[Material provided]:
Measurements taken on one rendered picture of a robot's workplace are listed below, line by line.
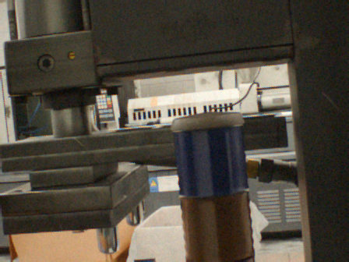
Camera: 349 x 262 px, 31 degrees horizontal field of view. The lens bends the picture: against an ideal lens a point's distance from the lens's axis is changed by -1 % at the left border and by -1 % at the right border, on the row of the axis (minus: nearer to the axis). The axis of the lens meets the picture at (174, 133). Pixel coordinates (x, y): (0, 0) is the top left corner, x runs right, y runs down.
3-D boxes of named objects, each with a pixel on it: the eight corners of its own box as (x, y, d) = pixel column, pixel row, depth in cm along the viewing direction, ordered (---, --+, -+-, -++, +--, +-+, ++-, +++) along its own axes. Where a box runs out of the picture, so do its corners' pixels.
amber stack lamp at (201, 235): (188, 247, 37) (183, 190, 36) (255, 242, 36) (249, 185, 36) (181, 265, 33) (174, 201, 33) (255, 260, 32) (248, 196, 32)
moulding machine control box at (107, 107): (94, 124, 509) (89, 76, 507) (103, 122, 531) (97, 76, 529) (116, 122, 505) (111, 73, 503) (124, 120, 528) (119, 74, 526)
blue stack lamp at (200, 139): (182, 187, 36) (177, 129, 36) (249, 182, 36) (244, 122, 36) (174, 198, 33) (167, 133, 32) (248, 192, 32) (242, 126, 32)
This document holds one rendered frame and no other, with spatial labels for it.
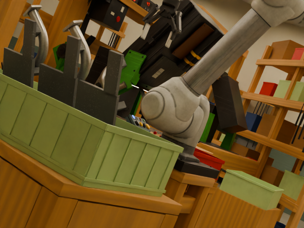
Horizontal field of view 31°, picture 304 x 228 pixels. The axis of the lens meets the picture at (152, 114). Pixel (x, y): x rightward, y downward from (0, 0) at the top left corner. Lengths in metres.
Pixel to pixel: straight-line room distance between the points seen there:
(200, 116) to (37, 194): 1.00
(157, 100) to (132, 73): 0.90
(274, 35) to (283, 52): 5.59
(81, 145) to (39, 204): 0.18
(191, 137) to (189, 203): 0.28
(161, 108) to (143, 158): 0.49
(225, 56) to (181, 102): 0.23
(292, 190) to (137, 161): 3.92
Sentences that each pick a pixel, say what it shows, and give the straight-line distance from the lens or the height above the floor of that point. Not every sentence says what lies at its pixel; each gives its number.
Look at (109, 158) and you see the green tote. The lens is 1.43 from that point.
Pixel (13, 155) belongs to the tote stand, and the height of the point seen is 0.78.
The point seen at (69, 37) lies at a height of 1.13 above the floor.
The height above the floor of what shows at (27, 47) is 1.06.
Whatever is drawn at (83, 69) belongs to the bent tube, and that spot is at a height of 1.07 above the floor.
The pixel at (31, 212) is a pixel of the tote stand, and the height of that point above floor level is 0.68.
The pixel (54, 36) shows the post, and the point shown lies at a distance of 2.95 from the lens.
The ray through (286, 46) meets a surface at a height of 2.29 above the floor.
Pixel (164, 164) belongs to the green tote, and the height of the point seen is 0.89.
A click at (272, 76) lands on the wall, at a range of 12.15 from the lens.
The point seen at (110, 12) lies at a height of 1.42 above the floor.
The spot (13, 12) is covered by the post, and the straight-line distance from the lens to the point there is 2.69.
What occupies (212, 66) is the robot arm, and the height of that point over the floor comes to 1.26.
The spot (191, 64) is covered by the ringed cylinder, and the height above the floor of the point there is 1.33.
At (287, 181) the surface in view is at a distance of 5.50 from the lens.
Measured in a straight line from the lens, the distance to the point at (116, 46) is 9.90.
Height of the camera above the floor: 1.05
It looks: 1 degrees down
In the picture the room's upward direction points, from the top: 23 degrees clockwise
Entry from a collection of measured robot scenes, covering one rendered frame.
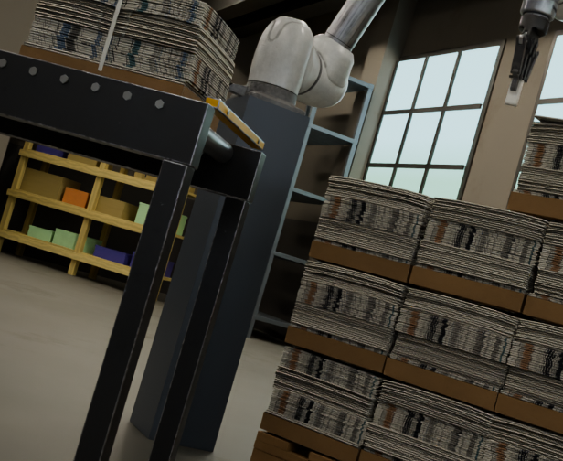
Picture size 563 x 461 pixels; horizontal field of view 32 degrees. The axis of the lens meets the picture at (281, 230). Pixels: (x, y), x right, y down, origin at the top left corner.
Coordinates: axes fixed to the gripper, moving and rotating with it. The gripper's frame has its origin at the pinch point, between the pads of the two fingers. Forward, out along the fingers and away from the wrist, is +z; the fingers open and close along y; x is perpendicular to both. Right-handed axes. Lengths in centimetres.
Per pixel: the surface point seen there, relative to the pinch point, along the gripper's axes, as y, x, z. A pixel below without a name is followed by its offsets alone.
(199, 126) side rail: -97, 18, 41
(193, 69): -83, 36, 28
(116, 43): -90, 51, 27
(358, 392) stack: -17, 10, 85
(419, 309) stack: -19, 0, 61
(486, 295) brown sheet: -18, -15, 53
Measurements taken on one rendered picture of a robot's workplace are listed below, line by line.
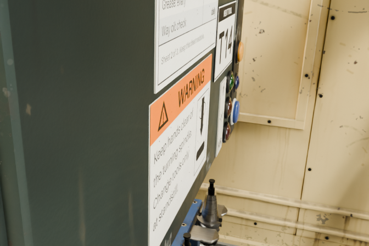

[Exercise]: Could you repeat all of the data exactly, minus the pictures?

[Result]:
Measurements taken on one rendered picture of a robot's workplace are listed below, line by line.
Camera: 349 x 262 px, 31 degrees horizontal field of view. The lens bends the picture: against an ideal lens a point's distance from the lens's axis is changed by -1 % at the left border and by -1 % at the right border, on the row of the axis (minus: nearer to the axis). The axis of the lens meets the picture at (174, 133). Pixel coordinates (x, y): (0, 0) is the top left corner, x runs right, y runs down.
3-D boxes of named objects, each with a pixel on it: the eight corners of its own box as (x, y, d) = pixel column, pixel row, depth in cm along the viewing direction, ordered (---, --+, -+-, -++, +--, +-+, ++-, +++) along its own axes. Where a box runs out of the picture, so do its corners' pixels.
amber stack lamp at (201, 235): (188, 247, 37) (183, 190, 36) (255, 242, 36) (249, 185, 36) (181, 265, 33) (174, 201, 33) (255, 260, 32) (248, 196, 32)
moulding machine control box at (107, 107): (94, 124, 509) (89, 76, 507) (103, 122, 531) (97, 76, 529) (116, 122, 505) (111, 73, 503) (124, 120, 528) (119, 74, 526)
blue stack lamp at (200, 139): (182, 187, 36) (177, 129, 36) (249, 182, 36) (244, 122, 36) (174, 198, 33) (167, 133, 32) (248, 192, 32) (242, 126, 32)
This document holds one rendered frame and no other, with spatial labels for it.
Horizontal field of view 31°, picture 304 x 228 pixels. The axis of the lens meets the picture at (152, 114). Pixel (x, y): x rightward, y downward from (0, 0) at the top left corner. Lengths in metres.
Pixel to pixel: straight-line room distance between the points seen there:
(200, 116) to (37, 194): 1.00
(157, 100) to (132, 73): 0.90
(274, 35) to (283, 52): 5.59
(81, 145) to (39, 204): 0.18
(191, 137) to (189, 203): 0.28
(161, 108) to (143, 158): 0.49
(225, 56) to (181, 102): 0.23
(292, 190) to (137, 161): 3.92
Sentences that each pick a pixel, say what it shows, and give the straight-line distance from the lens or the height above the floor of that point. Not every sentence says what lies at its pixel; each gives its number.
Look at (109, 158) and you see the green tote. The lens is 1.43 from that point.
Pixel (13, 155) belongs to the tote stand, and the height of the point seen is 0.78.
The point seen at (69, 37) lies at a height of 1.13 above the floor.
The height above the floor of what shows at (27, 47) is 1.06.
Whatever is drawn at (83, 69) belongs to the bent tube, and that spot is at a height of 1.07 above the floor.
The pixel at (31, 212) is a pixel of the tote stand, and the height of that point above floor level is 0.68.
The pixel (54, 36) shows the post, and the point shown lies at a distance of 2.95 from the lens.
The ray through (286, 46) meets a surface at a height of 2.29 above the floor.
Pixel (164, 164) belongs to the green tote, and the height of the point seen is 0.89.
A click at (272, 76) lands on the wall, at a range of 12.15 from the lens.
The point seen at (110, 12) lies at a height of 1.42 above the floor.
The spot (13, 12) is covered by the post, and the straight-line distance from the lens to the point there is 2.69.
What occupies (212, 66) is the robot arm, and the height of that point over the floor comes to 1.26.
The spot (191, 64) is covered by the ringed cylinder, and the height above the floor of the point there is 1.33.
At (287, 181) the surface in view is at a distance of 5.50 from the lens.
Measured in a straight line from the lens, the distance to the point at (116, 46) is 9.90.
Height of the camera above the floor: 1.05
It looks: 1 degrees down
In the picture the room's upward direction points, from the top: 23 degrees clockwise
Entry from a collection of measured robot scenes, covering one rendered frame.
Picture size 563 x 461 pixels; horizontal field of view 32 degrees. The axis of the lens meets the picture at (281, 230). Pixels: (x, y), x right, y down, origin at the top left corner.
Coordinates: axes fixed to the gripper, moving and rotating with it. The gripper's frame has its origin at the pinch point, between the pads of the two fingers. Forward, out along the fingers and away from the wrist, is +z; the fingers open and close along y; x is perpendicular to both. Right-handed axes. Lengths in centimetres.
Per pixel: the surface point seen there, relative to the pinch point, along the gripper's axes, as y, x, z. A pixel below without a name is followed by its offsets alone.
(199, 126) side rail: -97, 18, 41
(193, 69): -83, 36, 28
(116, 43): -90, 51, 27
(358, 392) stack: -17, 10, 85
(419, 309) stack: -19, 0, 61
(486, 295) brown sheet: -18, -15, 53
Measurements taken on one rendered picture of a robot's workplace are listed below, line by line.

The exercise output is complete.